# WHAT THE TASK REQUIRES
Copy out every line of the data where the word "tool" is found.
BEGIN DATA PROVIDED
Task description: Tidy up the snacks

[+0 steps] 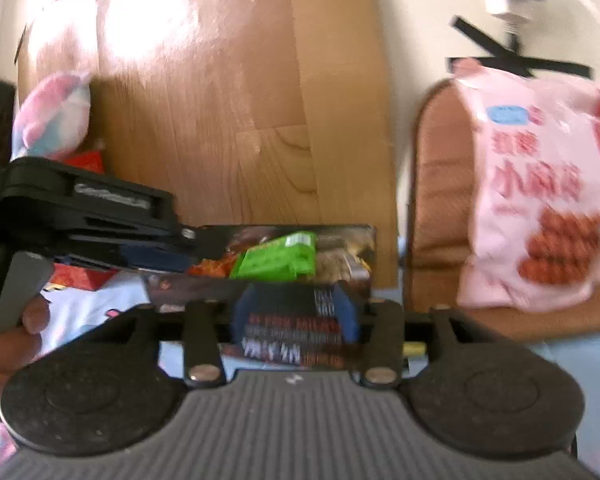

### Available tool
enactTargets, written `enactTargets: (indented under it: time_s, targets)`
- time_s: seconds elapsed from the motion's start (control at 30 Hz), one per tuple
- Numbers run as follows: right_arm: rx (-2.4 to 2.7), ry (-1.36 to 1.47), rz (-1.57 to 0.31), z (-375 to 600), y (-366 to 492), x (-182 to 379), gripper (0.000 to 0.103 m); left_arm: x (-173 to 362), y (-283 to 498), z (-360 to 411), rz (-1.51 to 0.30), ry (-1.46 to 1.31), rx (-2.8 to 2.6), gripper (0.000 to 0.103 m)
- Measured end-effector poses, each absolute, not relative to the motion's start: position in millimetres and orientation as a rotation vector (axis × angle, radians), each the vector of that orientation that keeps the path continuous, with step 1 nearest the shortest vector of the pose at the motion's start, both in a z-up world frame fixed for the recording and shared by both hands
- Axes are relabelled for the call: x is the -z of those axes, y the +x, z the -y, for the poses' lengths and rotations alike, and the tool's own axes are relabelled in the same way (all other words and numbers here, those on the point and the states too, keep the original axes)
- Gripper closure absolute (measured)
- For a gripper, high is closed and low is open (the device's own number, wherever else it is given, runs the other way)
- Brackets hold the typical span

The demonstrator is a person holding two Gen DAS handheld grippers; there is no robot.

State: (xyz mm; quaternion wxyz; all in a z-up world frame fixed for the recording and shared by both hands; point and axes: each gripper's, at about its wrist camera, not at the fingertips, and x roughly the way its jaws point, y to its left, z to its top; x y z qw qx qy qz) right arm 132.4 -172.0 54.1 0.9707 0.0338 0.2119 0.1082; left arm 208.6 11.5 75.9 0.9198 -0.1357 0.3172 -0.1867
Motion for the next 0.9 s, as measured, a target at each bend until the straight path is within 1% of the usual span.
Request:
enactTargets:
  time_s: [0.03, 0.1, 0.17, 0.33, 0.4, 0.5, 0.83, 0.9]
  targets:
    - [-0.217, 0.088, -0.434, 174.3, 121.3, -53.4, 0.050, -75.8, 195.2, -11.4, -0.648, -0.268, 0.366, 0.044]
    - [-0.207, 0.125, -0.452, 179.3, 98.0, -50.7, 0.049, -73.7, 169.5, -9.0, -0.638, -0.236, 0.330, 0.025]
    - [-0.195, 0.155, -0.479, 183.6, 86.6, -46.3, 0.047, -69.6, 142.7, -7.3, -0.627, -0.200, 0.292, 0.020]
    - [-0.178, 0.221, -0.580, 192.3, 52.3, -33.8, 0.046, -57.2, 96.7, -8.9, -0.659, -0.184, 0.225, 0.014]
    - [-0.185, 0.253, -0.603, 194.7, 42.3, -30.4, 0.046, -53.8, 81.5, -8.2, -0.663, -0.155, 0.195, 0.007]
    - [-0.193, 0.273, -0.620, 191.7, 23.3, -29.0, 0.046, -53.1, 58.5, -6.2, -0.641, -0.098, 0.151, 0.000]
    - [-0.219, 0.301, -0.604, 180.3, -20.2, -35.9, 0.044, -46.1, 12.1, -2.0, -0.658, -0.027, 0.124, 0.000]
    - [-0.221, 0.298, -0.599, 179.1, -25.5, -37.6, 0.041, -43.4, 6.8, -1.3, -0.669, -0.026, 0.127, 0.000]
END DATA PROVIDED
# TASK RESULT
### Available tool
- Axes are relabelled for the call: x is the -z of those axes, y the +x, z the -y, for the poses' lengths and rotations alike, and the tool's own axes are relabelled in the same way (all other words and numbers here, those on the point and the states too, keep the original axes)

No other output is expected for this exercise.